To complement the tax incentive, the Georgia Production Partnership put together the other pieces necessary to attract productions including a camera ready program. “We [brought] in each county in Georgia to help identify what they had that would be something a film company would come in and need and want.” The increased production boosted business for hotels, restaurants, equipment rental companies, and even supply stores. “People’s lives were truly changed with the success of the industry. People who were out of work had opportunities for jobs that before would have not even been a possibility,” says Griffin.
Building the talent base was also a priority for getting Georgia ready for an influx of production. Early in her career, Griffin worked for Carroll O’Conner on “In the Heat of the Night,” which afforded her the chance to work with and develop the talent in Atlanta. “I would bring in actors who were not quite ready, but through the auditioning process we got them ready.” Even now, Griffin still prefers being in the room to taped auditions, and she offers workshops through Chez Studios to continue to grow talent in Georgia, working on projects such as "Flight," "Past Life," and "We Are Marshall."

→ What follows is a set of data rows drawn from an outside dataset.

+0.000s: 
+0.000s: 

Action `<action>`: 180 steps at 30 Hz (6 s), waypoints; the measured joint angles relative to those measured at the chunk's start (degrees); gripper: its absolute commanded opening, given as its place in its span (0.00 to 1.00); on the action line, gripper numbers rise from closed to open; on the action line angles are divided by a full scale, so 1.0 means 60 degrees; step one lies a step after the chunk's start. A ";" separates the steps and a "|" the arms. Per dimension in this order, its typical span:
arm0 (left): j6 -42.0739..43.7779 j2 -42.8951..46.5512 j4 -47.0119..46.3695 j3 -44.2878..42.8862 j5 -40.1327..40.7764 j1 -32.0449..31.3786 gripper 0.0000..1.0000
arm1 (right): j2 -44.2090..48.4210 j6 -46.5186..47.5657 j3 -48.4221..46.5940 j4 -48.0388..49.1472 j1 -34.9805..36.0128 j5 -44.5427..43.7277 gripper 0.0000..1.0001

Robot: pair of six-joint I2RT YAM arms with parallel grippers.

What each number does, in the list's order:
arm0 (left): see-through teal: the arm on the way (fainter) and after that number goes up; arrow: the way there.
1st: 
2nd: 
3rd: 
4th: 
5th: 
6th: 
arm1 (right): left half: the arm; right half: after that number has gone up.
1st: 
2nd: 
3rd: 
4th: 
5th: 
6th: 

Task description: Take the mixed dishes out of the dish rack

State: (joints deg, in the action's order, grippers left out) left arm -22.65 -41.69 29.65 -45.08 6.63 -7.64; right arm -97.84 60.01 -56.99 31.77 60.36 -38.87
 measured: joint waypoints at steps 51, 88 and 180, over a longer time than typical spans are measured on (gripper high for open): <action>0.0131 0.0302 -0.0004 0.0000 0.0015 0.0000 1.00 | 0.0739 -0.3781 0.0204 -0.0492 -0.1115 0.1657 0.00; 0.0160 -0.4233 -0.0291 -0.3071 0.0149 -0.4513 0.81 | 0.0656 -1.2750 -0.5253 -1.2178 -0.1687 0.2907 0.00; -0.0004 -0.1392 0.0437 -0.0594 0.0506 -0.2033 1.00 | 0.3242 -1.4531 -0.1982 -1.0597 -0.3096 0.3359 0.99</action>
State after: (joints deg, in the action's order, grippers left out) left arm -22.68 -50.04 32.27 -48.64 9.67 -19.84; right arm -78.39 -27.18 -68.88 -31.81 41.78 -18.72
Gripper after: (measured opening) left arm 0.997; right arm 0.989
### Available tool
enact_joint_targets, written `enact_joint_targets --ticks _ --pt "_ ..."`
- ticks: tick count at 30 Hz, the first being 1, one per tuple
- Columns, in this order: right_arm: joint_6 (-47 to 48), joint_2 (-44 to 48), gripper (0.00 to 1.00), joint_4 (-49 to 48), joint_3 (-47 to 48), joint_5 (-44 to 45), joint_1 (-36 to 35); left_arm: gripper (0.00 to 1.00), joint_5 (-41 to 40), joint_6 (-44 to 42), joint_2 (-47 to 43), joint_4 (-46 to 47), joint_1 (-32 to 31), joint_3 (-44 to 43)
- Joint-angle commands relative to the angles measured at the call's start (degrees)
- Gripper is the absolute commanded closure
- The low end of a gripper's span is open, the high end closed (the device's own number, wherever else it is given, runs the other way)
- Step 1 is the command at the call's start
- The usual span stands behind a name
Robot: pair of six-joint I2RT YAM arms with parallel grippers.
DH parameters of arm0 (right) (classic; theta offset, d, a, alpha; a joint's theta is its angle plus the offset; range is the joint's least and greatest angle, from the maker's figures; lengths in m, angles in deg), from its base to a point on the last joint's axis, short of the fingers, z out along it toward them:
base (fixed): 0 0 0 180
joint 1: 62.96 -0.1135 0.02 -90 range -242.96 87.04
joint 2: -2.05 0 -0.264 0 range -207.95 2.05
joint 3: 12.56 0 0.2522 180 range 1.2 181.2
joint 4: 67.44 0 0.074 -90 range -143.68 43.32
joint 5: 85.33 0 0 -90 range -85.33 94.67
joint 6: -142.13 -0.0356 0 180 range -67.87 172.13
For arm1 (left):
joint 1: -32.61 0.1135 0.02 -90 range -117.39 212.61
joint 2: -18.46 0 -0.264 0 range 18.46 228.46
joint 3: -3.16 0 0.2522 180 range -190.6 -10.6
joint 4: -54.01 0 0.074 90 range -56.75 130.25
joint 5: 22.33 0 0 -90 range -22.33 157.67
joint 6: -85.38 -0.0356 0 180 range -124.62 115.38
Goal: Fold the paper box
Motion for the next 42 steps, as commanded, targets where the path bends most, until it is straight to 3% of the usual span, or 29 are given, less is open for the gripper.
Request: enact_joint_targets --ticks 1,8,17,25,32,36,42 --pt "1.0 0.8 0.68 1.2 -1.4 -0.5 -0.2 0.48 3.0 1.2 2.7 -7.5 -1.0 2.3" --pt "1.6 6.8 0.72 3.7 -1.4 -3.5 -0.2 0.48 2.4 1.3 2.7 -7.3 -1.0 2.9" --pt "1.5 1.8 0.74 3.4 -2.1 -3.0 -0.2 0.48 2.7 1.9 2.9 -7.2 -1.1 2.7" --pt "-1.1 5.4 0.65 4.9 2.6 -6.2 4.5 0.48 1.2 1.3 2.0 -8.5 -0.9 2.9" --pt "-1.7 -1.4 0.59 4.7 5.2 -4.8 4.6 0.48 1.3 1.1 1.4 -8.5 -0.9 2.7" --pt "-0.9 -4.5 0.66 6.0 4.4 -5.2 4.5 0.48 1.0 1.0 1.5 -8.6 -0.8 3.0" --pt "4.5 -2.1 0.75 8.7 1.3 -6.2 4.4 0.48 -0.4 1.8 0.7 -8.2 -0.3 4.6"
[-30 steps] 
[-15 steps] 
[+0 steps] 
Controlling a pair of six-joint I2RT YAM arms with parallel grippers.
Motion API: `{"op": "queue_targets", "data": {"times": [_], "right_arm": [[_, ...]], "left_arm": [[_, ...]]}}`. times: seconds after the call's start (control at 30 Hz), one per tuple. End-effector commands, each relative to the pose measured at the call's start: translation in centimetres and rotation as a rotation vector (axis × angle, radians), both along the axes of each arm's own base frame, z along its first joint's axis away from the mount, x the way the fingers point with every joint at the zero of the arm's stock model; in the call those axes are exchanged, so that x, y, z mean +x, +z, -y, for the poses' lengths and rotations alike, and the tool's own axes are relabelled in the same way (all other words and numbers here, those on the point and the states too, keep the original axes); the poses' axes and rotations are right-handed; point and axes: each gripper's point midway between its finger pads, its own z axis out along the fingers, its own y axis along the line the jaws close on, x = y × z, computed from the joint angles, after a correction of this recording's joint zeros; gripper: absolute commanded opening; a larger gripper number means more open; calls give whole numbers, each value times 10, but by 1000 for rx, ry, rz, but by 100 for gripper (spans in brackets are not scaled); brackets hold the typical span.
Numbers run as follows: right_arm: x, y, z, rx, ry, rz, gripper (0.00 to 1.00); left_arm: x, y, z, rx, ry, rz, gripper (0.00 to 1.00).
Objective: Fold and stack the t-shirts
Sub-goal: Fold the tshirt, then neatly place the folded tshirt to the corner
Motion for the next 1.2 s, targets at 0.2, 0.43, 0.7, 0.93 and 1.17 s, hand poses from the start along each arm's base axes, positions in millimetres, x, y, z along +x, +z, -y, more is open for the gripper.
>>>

Griffin casts local Georgia actors when she can. “I would put any of them up against any actor anywhere in this country. They are every bit as good. They could handle lead roles.” However, there are still certain roles – the young leading stars – that will be cast out of Los Angeles or New York. “We have the opportunity to offer a career choice to the young people coming up in our state. If we make enough independent films and we start showcasing out own talent, eventually they will be in that same category [as the name actors in L.A.].”
With all the production work now available in Georgia, Griffin says “people are moving to Georgia from Los Angeles now,” adding that it’s particularly rewarding to see talent return, such as Ray McKinnon bringing Sundance drama “Rectify” to Atlanta. “[It’s] exciting to see him go out and build a great, unbelievable career and bring a show back to Georgia,” Griffin says.
“We’re not the Hollywood of the south; we’re Atlantawood,” Griffin says, referencing the title bestowed upon Atlanta in the L.A. Times. She has high hopes for the future of the industry. “I won’t say we’re at the beginning. We’re at the middle of what one day will be as amazing an entertainment center as anywhere in the country.”